Aim of the task: Everything in the listing below from the line containing "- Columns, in" through the line containing "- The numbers" must be repeated exactly; the remaining lines are not wanted.
(Beginning of Dataset content)
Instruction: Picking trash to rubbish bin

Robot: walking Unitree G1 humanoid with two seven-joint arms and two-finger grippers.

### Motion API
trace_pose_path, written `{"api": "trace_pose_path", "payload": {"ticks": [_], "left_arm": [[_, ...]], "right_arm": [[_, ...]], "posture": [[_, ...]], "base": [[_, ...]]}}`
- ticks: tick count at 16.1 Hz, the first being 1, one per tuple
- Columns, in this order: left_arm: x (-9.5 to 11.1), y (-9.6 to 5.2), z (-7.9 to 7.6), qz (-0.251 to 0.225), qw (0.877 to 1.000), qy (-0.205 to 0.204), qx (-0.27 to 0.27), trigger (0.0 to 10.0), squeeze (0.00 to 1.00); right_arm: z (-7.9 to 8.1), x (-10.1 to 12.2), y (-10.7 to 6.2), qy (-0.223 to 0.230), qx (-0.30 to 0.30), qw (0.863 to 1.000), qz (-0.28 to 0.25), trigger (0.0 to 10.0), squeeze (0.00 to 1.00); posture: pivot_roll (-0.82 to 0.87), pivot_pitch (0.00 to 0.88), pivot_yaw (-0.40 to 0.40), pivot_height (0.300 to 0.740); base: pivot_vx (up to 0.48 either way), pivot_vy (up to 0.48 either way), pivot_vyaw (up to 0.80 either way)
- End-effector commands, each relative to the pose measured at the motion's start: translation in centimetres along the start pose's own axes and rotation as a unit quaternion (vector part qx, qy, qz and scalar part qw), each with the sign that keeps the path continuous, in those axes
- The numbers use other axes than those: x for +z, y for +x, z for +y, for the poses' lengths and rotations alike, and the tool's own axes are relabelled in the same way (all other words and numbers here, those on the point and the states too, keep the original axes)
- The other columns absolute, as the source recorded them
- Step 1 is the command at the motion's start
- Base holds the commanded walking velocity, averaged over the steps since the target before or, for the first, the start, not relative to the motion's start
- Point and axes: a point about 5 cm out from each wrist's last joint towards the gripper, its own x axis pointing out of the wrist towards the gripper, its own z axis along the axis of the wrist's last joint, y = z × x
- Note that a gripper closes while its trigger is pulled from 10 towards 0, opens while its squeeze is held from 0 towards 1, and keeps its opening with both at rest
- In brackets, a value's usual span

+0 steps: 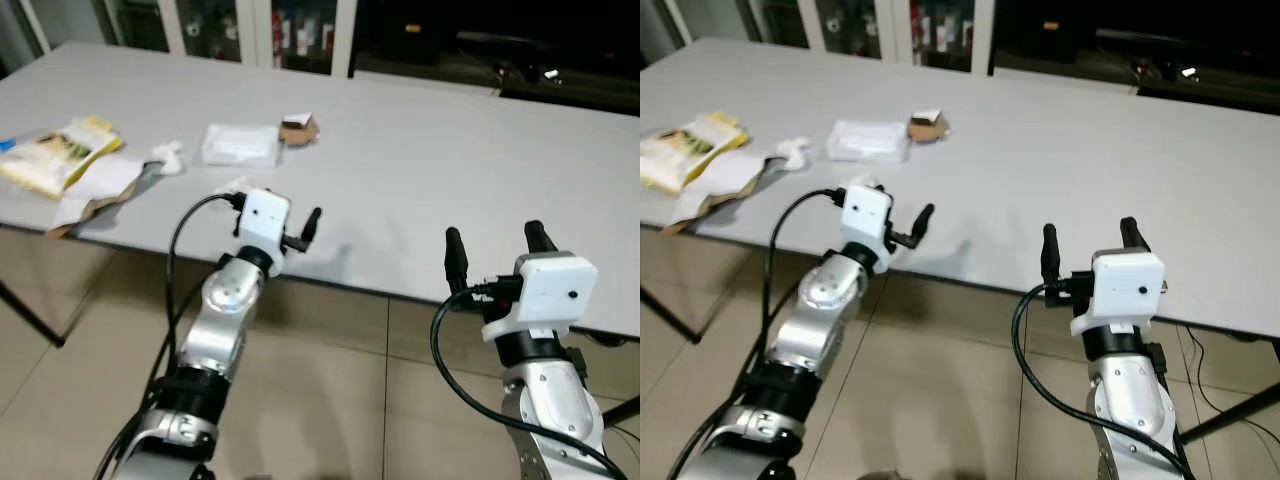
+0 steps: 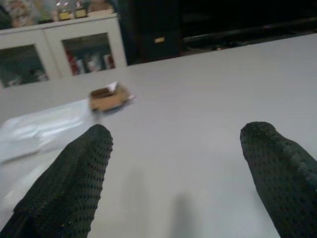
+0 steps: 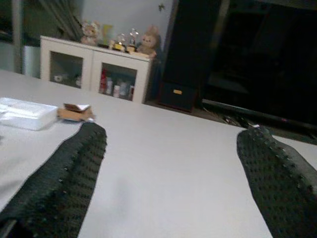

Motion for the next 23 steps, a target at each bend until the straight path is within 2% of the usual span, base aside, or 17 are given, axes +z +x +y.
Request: {"api": "trace_pose_path", "payload": {"ticks": [1,6,12,18,20,23], "left_arm": [[0.4,0.4,-0.7,-0.004,1.000,0.000,-0.010,10.0,0.00],[0.4,0.4,-0.6,-0.003,1.000,-0.002,-0.009,10.0,0.00],[0.0,0.3,-0.6,0.006,1.000,-0.001,-0.007,10.0,0.00],[-0.4,0.2,-0.2,0.016,1.000,0.003,0.020,10.0,0.00],[-1.2,0.2,0.2,0.039,0.998,0.016,0.039,10.0,0.00],[-2.3,0.1,0.6,0.066,0.996,0.009,0.051,10.0,0.00]], "right_arm": [[-0.4,0.0,-0.1,-0.006,-0.003,1.000,-0.002,10.0,0.00],[-0.2,0.0,-0.1,-0.009,0.003,1.000,-0.002,10.0,0.00],[-0.1,-0.1,-0.1,-0.005,0.005,1.000,0.002,10.0,0.00],[0.0,-0.2,-0.2,-0.003,0.008,1.000,0.004,10.0,0.00],[0.0,-0.2,-0.2,-0.002,0.009,1.000,0.006,10.0,0.00],[0.1,-0.2,-0.3,0.000,0.010,1.000,0.008,10.0,0.00]], "posture": [[0.10,0.080,-0.028,0.740],[0.10,0.079,-0.025,0.740],[0.10,0.077,-0.026,0.740],[0.10,0.083,-0.032,0.740],[0.10,0.087,-0.034,0.740],[0.10,0.098,-0.038,0.740]], "base": [[0.446,0.000,0.00],[0.438,0.000,0.00],[0.383,0.000,0.31],[0.000,0.000,0.00],[0.000,0.000,0.00],[0.000,0.000,0.00]]}}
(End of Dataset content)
Answer space:
- Columns, in this order: left_arm: x (-9.5 to 11.1), y (-9.6 to 5.2), z (-7.9 to 7.6), qz (-0.251 to 0.225), qw (0.877 to 1.000), qy (-0.205 to 0.204), qx (-0.27 to 0.27), trigger (0.0 to 10.0), squeeze (0.00 to 1.00); right_arm: z (-7.9 to 8.1), x (-10.1 to 12.2), y (-10.7 to 6.2), qy (-0.223 to 0.230), qx (-0.30 to 0.30), qw (0.863 to 1.000), qz (-0.28 to 0.25), trigger (0.0 to 10.0), squeeze (0.00 to 1.00); posture: pivot_roll (-0.82 to 0.87), pivot_pitch (0.00 to 0.88), pivot_yaw (-0.40 to 0.40), pivot_height (0.300 to 0.740); base: pivot_vx (up to 0.48 either way), pivot_vy (up to 0.48 either way), pivot_vyaw (up to 0.80 either way)
- End-effector commands, each relative to the pose measured at the motion's start: translation in centimetres along the start pose's own axes and rotation as a unit quaternion (vector part qx, qy, qz and scalar part qw), each with the sign that keeps the path continuous, in those axes
- The numbers use other axes than those: x for +z, y for +x, z for +y, for the poses' lengths and rotations alike, and the tool's own axes are relabelled in the same way (all other words and numbers here, those on the point and the states too, keep the original axes)

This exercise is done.